Example for Monday, October 14, 2024–Friday, October 18, 2024

For this example, we’re going to use cross-national data, but instead of using the typical gapminder dataset, we’re going to collect data directly from the World Bank’s Open Data portal

If you want to skip the data downloading, you can download the data below (you’ll likely need to right click and choose “Save Link As…”):

Live coding example

Slight differences from the video

This is a slightly cleaned up version of the code from the video.

Load and clean data

First, we load the libraries we’ll be using:

Code
library(tidyverse)  # For ggplot, dplyr, and friends
library(WDI)        # For getting data from the World Bank
library(geofacet)   # For map-shaped facets
library(scales)     # For helpful scale functions like label_dollar()
library(ggrepel)    # For non-overlapping labels

The World Bank has a ton of country-level data at data.worldbank.org. We can use a package named {WDI} (world development indicators) to access their servers and download the data directly into R.

To do this, we need to find the special World Bank codes for specific variables we want to get. These codes come from the URLs of the World Bank’s website. For instance, if you search for “access to electricity” at the World Bank’s website, you’ll find this page. If you look at the end of the URL, you’ll see a cryptic code: EG.ELC.ACCS.ZS. That’s the World Bank’s ID code for the “Access to electricity (% of population)” indicator.

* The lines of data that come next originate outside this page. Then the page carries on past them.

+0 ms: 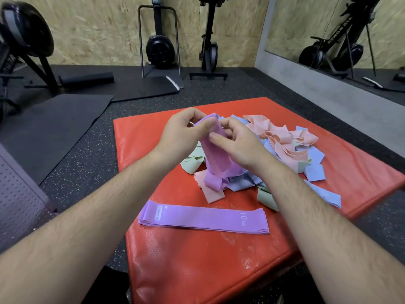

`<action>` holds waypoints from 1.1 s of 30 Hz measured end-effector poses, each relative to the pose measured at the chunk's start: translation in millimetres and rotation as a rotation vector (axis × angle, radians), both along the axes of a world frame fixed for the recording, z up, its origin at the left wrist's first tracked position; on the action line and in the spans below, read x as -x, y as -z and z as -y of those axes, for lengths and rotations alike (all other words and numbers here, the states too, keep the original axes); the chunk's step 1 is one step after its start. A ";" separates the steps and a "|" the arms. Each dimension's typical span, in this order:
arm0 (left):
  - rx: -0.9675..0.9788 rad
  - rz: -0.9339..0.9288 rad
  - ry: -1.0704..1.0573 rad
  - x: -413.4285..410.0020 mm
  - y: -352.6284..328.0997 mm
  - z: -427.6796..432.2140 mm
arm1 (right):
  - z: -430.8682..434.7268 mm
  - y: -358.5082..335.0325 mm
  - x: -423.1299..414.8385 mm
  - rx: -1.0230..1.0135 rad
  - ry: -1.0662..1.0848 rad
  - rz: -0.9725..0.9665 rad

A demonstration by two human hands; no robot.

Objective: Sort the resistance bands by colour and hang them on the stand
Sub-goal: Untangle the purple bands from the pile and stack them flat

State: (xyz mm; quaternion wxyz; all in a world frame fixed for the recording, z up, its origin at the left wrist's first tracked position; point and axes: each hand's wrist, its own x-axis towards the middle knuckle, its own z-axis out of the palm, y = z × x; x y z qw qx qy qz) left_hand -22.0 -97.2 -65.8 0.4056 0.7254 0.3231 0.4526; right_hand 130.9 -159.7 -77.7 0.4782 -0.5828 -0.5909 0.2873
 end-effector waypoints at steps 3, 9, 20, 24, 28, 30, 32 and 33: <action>-0.012 0.003 -0.039 0.5 -0.3 0.5 | -0.2 6.4 0.5 0.006 -0.041 0.054; 0.007 0.080 -0.093 5.1 -8.7 -0.3 | 1.3 4.1 -0.5 0.006 -0.073 0.013; 0.085 0.074 -0.102 5.8 -3.3 -4.9 | 10.0 -7.0 -10.1 -0.161 0.018 0.083; 0.113 0.076 -0.078 4.0 -2.7 -4.1 | 11.6 -9.3 -10.2 -0.175 0.042 0.074; 0.138 0.050 -0.056 2.5 -1.1 -2.8 | 13.0 -10.6 -10.4 -0.167 0.057 0.089; 0.148 0.036 -0.043 1.3 -1.2 -1.6 | 13.1 -10.3 -11.5 -0.167 0.064 0.089; 0.160 0.035 -0.046 0.5 -1.7 -0.7 | 13.2 -9.4 -14.1 -0.156 0.042 0.076; 0.168 0.046 -0.050 0.5 -2.0 -0.2 | 13.5 -9.4 -15.3 -0.148 0.021 0.066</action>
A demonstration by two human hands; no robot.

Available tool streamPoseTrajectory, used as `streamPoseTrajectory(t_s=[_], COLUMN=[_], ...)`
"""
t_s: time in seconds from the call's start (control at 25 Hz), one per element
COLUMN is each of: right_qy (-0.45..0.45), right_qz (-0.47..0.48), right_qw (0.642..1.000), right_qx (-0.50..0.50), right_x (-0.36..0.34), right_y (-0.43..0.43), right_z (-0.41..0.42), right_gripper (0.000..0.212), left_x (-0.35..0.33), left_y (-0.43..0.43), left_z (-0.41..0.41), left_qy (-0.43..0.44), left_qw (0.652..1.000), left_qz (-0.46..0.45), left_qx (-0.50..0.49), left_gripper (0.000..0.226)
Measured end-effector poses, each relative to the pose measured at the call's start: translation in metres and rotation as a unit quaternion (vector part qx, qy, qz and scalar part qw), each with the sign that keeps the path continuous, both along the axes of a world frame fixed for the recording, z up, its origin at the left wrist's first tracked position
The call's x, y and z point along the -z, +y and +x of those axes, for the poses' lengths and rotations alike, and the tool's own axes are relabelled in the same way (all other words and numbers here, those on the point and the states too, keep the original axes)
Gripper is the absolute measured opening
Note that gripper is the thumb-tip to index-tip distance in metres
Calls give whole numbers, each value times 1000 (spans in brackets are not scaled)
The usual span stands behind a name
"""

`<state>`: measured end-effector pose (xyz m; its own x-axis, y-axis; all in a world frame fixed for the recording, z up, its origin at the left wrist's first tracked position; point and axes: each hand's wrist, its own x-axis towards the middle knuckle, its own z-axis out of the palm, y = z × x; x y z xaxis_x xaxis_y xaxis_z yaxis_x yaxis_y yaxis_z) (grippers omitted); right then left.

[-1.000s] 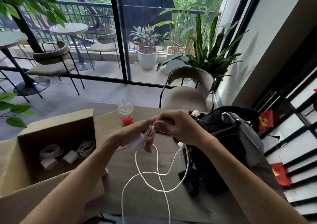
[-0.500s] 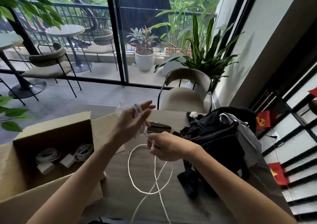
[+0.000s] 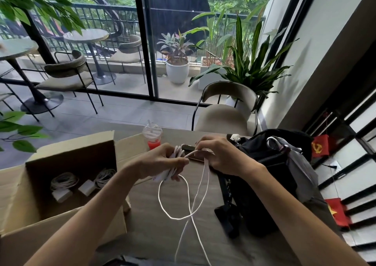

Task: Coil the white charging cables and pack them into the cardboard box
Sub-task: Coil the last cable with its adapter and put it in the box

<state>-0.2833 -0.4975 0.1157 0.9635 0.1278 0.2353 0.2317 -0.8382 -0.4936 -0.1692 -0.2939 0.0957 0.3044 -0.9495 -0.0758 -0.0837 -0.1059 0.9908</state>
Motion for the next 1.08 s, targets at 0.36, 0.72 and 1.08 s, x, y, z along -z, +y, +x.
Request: streamPoseTrajectory(t_s=[0.36,0.72,1.08], right_qy=[-18,-54,94], right_qz=[155,336,313], right_qw=[981,907,883], right_qx=[114,249,338], right_x=[2,6,26], right_y=[10,5,-37], right_z=[4,6,3], right_gripper=[12,22,31], left_x=[-4,-22,-45], left_y=[-2,-3,15], left_z=[-7,-2,17], left_qy=[224,207,314], left_qw=[965,948,884], left_qz=[-139,-168,-306], left_qx=[1,-173,-163], left_gripper=[31,26,31])
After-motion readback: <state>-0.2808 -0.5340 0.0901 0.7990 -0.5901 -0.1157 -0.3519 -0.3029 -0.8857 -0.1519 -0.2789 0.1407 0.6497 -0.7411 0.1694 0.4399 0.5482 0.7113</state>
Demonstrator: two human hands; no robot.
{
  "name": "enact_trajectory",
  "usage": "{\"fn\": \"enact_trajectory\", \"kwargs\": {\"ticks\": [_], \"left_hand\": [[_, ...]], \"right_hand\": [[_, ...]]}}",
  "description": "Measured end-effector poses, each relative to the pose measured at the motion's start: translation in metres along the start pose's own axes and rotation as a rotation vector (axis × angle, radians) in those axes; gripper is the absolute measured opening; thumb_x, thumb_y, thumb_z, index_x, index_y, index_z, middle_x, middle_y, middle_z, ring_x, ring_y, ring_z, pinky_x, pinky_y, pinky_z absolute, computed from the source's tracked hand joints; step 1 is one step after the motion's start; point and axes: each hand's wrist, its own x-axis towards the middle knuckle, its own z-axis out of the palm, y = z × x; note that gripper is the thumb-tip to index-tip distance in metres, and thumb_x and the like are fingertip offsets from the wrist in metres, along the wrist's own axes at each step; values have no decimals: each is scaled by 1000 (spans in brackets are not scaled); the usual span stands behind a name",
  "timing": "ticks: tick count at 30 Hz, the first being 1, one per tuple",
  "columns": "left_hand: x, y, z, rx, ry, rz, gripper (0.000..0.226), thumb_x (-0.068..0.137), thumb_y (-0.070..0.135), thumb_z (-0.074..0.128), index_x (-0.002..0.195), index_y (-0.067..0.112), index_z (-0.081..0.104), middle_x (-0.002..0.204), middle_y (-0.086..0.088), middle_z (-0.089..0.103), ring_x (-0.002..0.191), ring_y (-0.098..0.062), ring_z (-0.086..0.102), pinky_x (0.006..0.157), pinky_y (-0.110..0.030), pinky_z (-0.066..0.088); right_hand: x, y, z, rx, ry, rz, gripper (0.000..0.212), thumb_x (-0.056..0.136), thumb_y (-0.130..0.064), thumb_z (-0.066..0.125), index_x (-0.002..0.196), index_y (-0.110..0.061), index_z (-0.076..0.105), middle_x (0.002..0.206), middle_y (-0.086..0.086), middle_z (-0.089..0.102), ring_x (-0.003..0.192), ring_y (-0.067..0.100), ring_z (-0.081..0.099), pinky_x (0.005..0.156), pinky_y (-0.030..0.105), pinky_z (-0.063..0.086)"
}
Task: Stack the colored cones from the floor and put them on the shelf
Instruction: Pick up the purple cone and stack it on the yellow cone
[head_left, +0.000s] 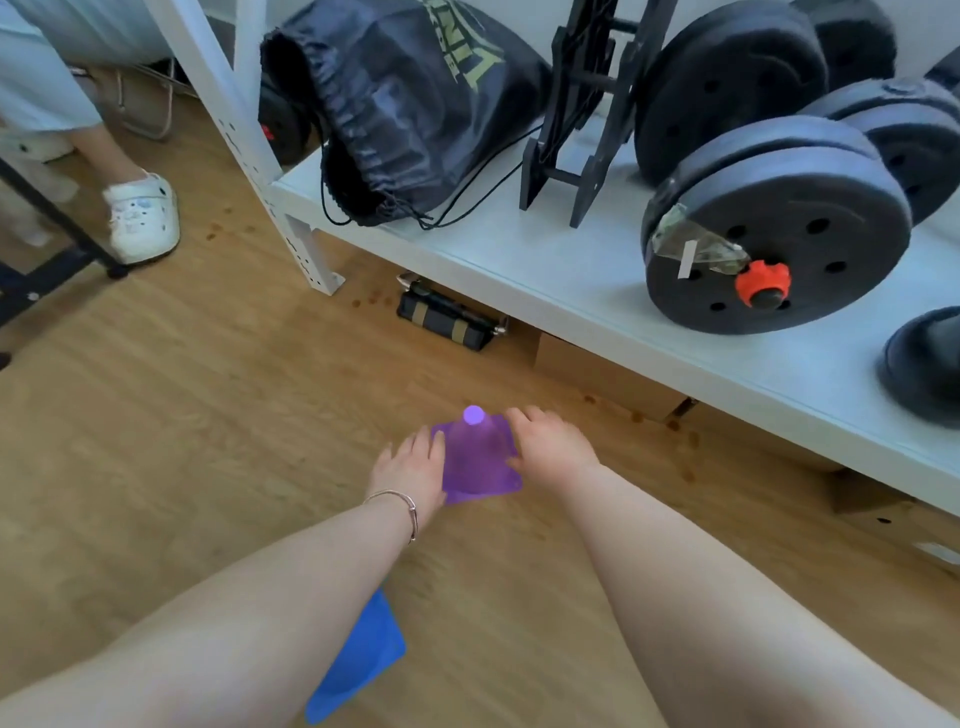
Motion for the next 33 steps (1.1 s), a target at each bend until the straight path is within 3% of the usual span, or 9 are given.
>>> {"fn": "enact_trajectory", "kwargs": {"ticks": [4,9,12,20,28,33], "left_hand": [[17,11,9,-173,-81,-50,82,88,40,58,149,11,11,149,-9,31,131,-27,41,101,-41,39],[26,16,16,-542,-51,-78,48,88,23,60,129,10,39,133,-12,49,115,-34,55,91,-41,46],[24,22,17,-689,7,-70,37,88,17,60,121,11,45,129,-9,55,114,-30,57,92,-38,46],[14,64,-10,-888,33,42,47,86,4,57,130,18,48,126,1,61,111,-13,62,97,-29,46],[-10,106,-37,-929,88,108,52,81,9,65,129,22,52,123,3,62,113,-13,59,97,-24,42],[-26,122,-53,-971,103,180,52,80,15,67,128,29,53,123,5,60,111,-12,59,100,-34,46]], "right_hand": [[16,4,12,86,-141,-13,70,87,-28,63,147,-24,28,128,9,53,115,32,54,84,40,48],[20,3,27,205,-114,53,66,87,-25,64,145,-23,32,123,12,60,108,33,59,78,37,47],[12,8,33,272,-72,93,63,85,-27,65,141,-23,37,120,11,64,106,33,60,81,38,51],[-41,39,31,449,47,197,67,81,-33,69,142,-30,40,119,6,67,111,27,62,90,39,51],[-95,69,16,591,134,238,61,84,-29,70,140,-25,46,124,-2,67,115,18,61,96,36,50],[-129,83,0,639,187,225,60,84,-29,72,138,-23,47,125,0,66,113,17,62,94,30,49]]}}
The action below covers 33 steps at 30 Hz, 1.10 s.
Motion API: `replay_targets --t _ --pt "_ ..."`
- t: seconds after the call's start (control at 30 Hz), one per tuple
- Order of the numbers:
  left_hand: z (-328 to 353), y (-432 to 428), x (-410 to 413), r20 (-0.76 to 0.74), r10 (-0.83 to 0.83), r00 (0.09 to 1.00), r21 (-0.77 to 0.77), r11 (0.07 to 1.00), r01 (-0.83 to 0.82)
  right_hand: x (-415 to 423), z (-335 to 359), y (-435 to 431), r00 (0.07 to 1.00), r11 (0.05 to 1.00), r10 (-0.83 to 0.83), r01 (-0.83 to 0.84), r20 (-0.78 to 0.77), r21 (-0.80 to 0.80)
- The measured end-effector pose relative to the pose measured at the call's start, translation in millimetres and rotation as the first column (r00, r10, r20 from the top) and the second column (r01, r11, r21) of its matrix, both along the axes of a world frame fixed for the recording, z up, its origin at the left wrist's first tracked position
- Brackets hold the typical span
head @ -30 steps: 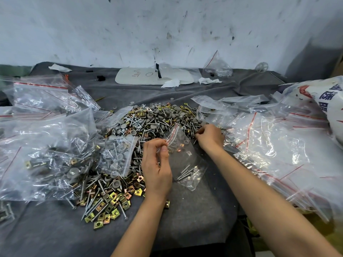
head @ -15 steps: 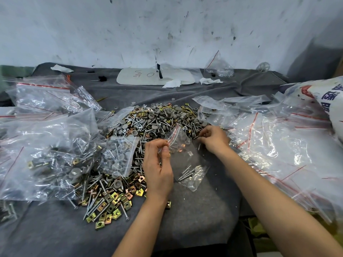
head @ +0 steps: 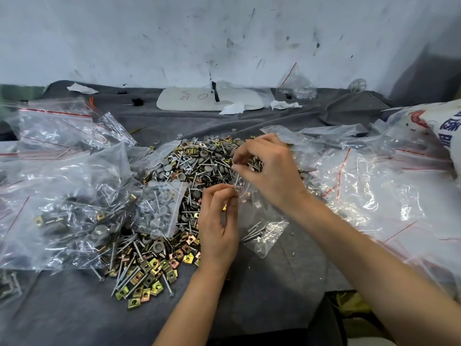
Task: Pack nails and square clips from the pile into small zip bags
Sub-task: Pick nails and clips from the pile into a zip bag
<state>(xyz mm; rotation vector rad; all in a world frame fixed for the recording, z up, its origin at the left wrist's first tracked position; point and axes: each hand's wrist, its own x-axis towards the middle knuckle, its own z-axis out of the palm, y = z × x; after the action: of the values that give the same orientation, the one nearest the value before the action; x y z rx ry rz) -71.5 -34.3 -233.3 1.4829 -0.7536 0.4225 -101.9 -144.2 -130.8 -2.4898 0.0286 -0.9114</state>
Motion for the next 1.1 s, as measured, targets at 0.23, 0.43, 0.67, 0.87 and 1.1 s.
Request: replay_targets --t 0.23,0.43,0.67,0.87,1.1 --pt "-1.3 -0.7 2.1 -0.023 -0.001 1.000 -0.010 1.000 0.000 -6.4 -3.8 -23.4 0.997 0.978 -0.054 0.041 0.060 0.203" --pt "-1.1 -1.0 2.7 -0.043 0.009 0.999 -0.036 0.999 -0.011 1.0 -19.7 -63.2 0.963 0.918 -0.268 0.265 -0.031 0.296" --pt "-1.7 -1.7 3.3 -0.056 0.018 0.998 -0.033 0.999 -0.020 0.5 -68.9 -94.8 0.773 0.920 -0.328 0.393 -0.543 0.003" --pt "-1.3 -1.3 3.4 -0.056 0.027 0.998 -0.028 0.999 -0.029 8.8 -61.7 -89.2 0.614 0.888 -0.450 0.385 -0.649 -0.252" --pt "-0.7 -1.1 3.2 -0.065 0.044 0.997 -0.023 0.999 -0.045 13.6 -43.3 -87.2 0.521 0.906 -0.423 0.260 -0.741 -0.335"
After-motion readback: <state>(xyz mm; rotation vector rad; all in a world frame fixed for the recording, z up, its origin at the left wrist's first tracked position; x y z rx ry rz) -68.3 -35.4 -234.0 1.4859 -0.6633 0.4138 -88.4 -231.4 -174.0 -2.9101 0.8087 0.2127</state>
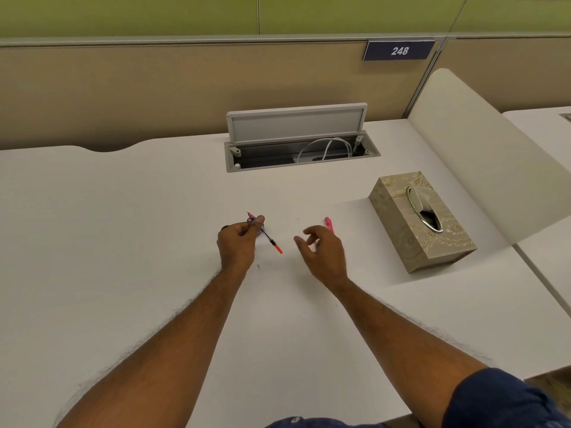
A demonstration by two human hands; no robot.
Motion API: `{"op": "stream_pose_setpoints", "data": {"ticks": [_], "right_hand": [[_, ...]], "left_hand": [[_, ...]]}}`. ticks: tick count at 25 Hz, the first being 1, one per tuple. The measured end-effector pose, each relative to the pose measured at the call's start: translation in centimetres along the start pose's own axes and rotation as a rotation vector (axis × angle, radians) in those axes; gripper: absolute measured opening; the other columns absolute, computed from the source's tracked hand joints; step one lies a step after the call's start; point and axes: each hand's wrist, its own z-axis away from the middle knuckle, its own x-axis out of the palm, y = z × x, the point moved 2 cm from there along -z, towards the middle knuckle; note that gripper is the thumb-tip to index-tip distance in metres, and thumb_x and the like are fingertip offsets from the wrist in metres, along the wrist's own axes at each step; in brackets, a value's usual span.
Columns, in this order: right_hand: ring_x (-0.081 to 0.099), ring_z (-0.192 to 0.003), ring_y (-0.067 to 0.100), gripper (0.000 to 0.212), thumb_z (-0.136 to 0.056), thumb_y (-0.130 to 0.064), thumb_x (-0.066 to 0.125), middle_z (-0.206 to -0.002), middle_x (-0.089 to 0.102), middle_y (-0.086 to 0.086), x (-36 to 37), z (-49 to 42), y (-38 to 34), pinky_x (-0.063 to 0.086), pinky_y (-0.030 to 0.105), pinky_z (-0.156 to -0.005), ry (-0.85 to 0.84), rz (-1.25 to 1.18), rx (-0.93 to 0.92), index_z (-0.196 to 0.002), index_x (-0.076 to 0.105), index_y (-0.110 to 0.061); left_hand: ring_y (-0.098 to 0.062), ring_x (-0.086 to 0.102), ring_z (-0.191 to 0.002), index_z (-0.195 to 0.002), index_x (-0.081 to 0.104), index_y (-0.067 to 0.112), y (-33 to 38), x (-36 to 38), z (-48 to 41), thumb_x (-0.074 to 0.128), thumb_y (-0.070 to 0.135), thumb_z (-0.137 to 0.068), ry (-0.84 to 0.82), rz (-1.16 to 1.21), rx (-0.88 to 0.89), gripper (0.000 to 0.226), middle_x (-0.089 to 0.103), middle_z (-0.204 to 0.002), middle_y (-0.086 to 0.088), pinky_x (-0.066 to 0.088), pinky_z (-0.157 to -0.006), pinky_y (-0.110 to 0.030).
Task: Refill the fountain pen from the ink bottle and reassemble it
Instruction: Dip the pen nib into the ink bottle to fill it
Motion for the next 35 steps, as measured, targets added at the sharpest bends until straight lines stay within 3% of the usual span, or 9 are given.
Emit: {"op": "stream_pose_setpoints", "data": {"ticks": [4,10,14,19,22,24,27,31,35], "right_hand": [[0.053,-0.058,0.007,0.033,-0.079,-0.035,0.077,-0.077,0.068,-0.005,0.8,1.2,-2.8,0.048,0.023,-0.060,-0.285,-0.331,0.003,-0.107,0.065,-0.021],[0.064,-0.066,0.004,0.010,-0.083,-0.012,0.073,-0.075,0.068,-0.017,1.0,2.0,-3.2,0.054,0.022,-0.066,-0.106,-0.288,-0.075,-0.093,0.073,-0.013],[0.068,-0.067,0.013,0.007,-0.085,-0.010,0.068,-0.076,0.072,-0.006,1.0,0.9,-3.6,0.058,0.031,-0.071,-0.043,-0.272,-0.078,-0.089,0.073,-0.013],[0.067,-0.066,0.016,0.007,-0.086,-0.006,0.067,-0.076,0.073,0.004,0.4,-1.1,-5.4,0.035,-0.003,-0.078,-0.027,-0.141,-0.127,-0.088,0.073,-0.003],[0.067,-0.066,0.015,0.007,-0.086,-0.010,0.067,-0.075,0.072,0.002,0.6,-2.5,-5.5,0.050,0.016,-0.070,-0.052,-0.142,-0.116,-0.089,0.073,-0.007],[0.063,-0.064,0.010,0.007,-0.086,-0.011,0.067,-0.075,0.072,0.002,0.8,-3.2,-5.6,0.048,0.011,-0.065,-0.069,-0.082,-0.140,-0.088,0.073,-0.008],[0.061,-0.065,0.011,0.009,-0.086,-0.015,0.067,-0.077,0.073,0.001,0.7,-4.4,-6.6,0.041,0.004,-0.060,-0.127,0.043,-0.155,-0.090,0.074,-0.009],[0.064,-0.072,0.016,0.016,-0.089,-0.021,0.065,-0.086,0.075,0.004,1.3,-6.2,-8.2,0.053,0.027,-0.071,-0.226,0.200,-0.274,-0.095,0.074,-0.010],[0.060,-0.075,0.013,0.020,-0.091,-0.025,0.063,-0.094,0.075,0.006,2.6,-8.5,-9.4,0.050,0.026,-0.074,-0.341,0.301,-0.298,-0.100,0.074,-0.010]], "left_hand": [[-0.015,0.069,-0.083,-0.087,0.077,0.011,-0.2,0.6,-0.2,0.069,0.046,-0.082,-0.008,0.094,-0.161,0.036,0.074,-0.080,-0.003,0.054,-0.079,-0.031],[-0.009,0.069,-0.081,-0.091,0.073,0.013,-0.3,1.6,0.1,0.070,0.045,-0.081,-0.024,0.230,-0.447,0.033,0.073,-0.083,0.001,0.051,-0.069,-0.025],[-0.009,0.070,-0.082,-0.094,0.072,0.013,-0.5,2.1,-0.3,0.068,0.044,-0.083,-0.041,0.231,-0.461,0.033,0.075,-0.089,0.000,0.053,-0.072,-0.025],[-0.011,0.071,-0.080,-0.092,0.073,0.010,-0.1,1.1,-0.4,0.060,0.045,-0.089,-0.190,0.047,-0.329,0.037,0.076,-0.088,-0.002,0.051,-0.068,-0.023],[-0.014,0.067,-0.066,-0.078,0.073,0.012,0.0,-1.2,-0.4,0.059,0.044,-0.089,-0.110,-0.219,0.020,0.037,0.073,-0.075,0.001,0.048,-0.060,-0.022],[-0.013,0.062,-0.068,-0.080,0.071,0.016,0.3,-2.9,-1.3,0.062,0.035,-0.088,0.025,-0.312,0.229,0.023,0.070,-0.077,0.004,0.048,-0.062,-0.024],[-0.014,0.057,-0.089,-0.097,0.071,0.019,1.0,-3.8,-3.9,0.063,0.023,-0.087,-0.039,-0.485,0.420,0.014,0.065,-0.101,0.003,0.046,-0.072,-0.020],[-0.019,0.051,-0.112,-0.109,0.070,0.023,1.1,-2.7,-6.5,0.065,0.030,-0.087,-0.259,-0.767,0.462,0.023,0.060,-0.118,-0.001,0.040,-0.092,-0.032],[-0.021,0.049,-0.115,-0.110,0.070,0.022,1.2,-1.8,-6.9,0.065,0.035,-0.087,-0.352,-0.821,0.443,0.028,0.060,-0.122,-0.002,0.039,-0.094,-0.038]]}}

We can feed a list of ID codes to the WDI() function to download data for those specific indicators. We can feed it a list of just the codes (e.g., c("SP.DYN.LE00.IN", "EG.ELC.ACCS.ZS", ...)), but then the columns will be named with those ugly inscrutable names. Alternatively, we can feed the WDI() function a named list (e.g. c(life_expectancy = "SP.DYN.LE00.IN", ...)), which will create columns using the names we specify there. This is much nicer.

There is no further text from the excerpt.